Chris Witty is a five-time Olympian who will carry the American flag at the Winter Games.
She was also sexually abused for seven years as a child and wants to talk about it.
A three-time speed skating medallist, Witty was elected by her teammates to lead the 211-member US team into the Turin stadium where the Games open on Friday night.
Until 18 months ago, she was known as a gold medallist at Salt Lake City in 2002 and one of the few athletes to have competed in both the Summer and Winter Olympics.
Now as US flagbearer she has a platform to discuss a darker side of her life -- the scourge of child abuse.
"Abuse of any kind exists because of secrecy," Witty, 30, told reporters after it was announced she would carry the flag.
"The fact that I can use this platform and just start talking about it, maybe people will break the silence."
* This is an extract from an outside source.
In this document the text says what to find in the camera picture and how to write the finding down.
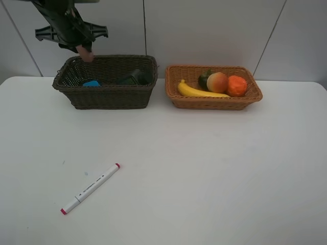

Witty said between the ages of 4 and 11, she was sexually abused by an elderly neighbour in a Milwaukee suburb.
She remembers "over and over" the first time it happened. It was a warm, sunny day. Her mother was at work. Her father was mowing the lawn before going to his job as a welder.
"He was in the house for five minutes or whatever, just to have a quick shower, just to rinse off, and he thought he could trust me with this neighbour who was a good friend of his, a nice guy, great with kids. I just remember that moment."
Witty said as many as one in three girls and one in five boys are abused in the United States. She now helps Good Touch/Bad Touch, an organisation that trains professionals about the signs of sexual abuse.
She remembers the voice and the smell of her abuser, who eventually went to jail but is now free.
"I remember being in his basement," she said. "He made this awesome doll house ...I just thought, that's the greatest thing, I would love to have it."
"I remember him telling me, 'I have this cute little girlfriend. She's so good to me and you're not. She's getting it. That's why, she's a good girl.'"
Witty eventually told her story to a Salt Lake City newspaper, but only after winning the 1,000-metre medal in 2002 and months of therapy. Before that, she had nightmares.
"I found out that the guy who had done it to me was doing it to a girl I used to baby-sit for who lived on the same block.
"When I heard that she was pressing charges, going to court, I went through serious depression."
Sports -- she competed at the 2000 Sydney Olympics as a cyclist -- were a release. "I could be free on the ice."
But it was only after she went public with her story that she felt healed. "Now I just feel so much more comfortable."
Her advice to both children and adults is to talk about abuse. "If you are 10 years old and it happened to you, that's the first step. When I realised it was not my fault, that's when the healing really began."
What does she hope a 10-year-old girl watching her walk into the Olympic Stadium on Friday will see? "Hopefully somebody she can look up to."